■ **WORK ITEM**:
Look through the material for lines with the word "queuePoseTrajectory", and copy each one.

■ **GIVEN INFORMATION**:
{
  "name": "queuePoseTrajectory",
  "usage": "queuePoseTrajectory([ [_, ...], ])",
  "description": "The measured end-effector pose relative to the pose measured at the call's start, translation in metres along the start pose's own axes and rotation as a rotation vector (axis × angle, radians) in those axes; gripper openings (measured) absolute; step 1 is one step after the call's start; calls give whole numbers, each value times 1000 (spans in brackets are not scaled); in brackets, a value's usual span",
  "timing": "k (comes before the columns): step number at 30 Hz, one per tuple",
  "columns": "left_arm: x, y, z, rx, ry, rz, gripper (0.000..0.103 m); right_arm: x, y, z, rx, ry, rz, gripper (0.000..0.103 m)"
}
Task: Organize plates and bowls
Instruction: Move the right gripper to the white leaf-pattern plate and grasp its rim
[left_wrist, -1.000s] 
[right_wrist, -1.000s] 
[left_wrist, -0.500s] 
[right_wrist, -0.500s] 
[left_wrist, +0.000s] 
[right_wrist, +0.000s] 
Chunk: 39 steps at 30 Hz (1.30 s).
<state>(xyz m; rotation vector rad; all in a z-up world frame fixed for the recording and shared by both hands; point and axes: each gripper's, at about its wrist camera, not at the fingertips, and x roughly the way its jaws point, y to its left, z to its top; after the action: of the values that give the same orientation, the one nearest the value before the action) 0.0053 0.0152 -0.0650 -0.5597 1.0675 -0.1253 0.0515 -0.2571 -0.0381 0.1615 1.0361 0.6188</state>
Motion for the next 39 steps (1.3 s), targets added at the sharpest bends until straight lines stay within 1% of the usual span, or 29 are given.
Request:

■ **RESPONSE AREA**:
  "name": "queuePoseTrajectory",
  "usage": "queuePoseTrajectory([ [_, ...], ])",

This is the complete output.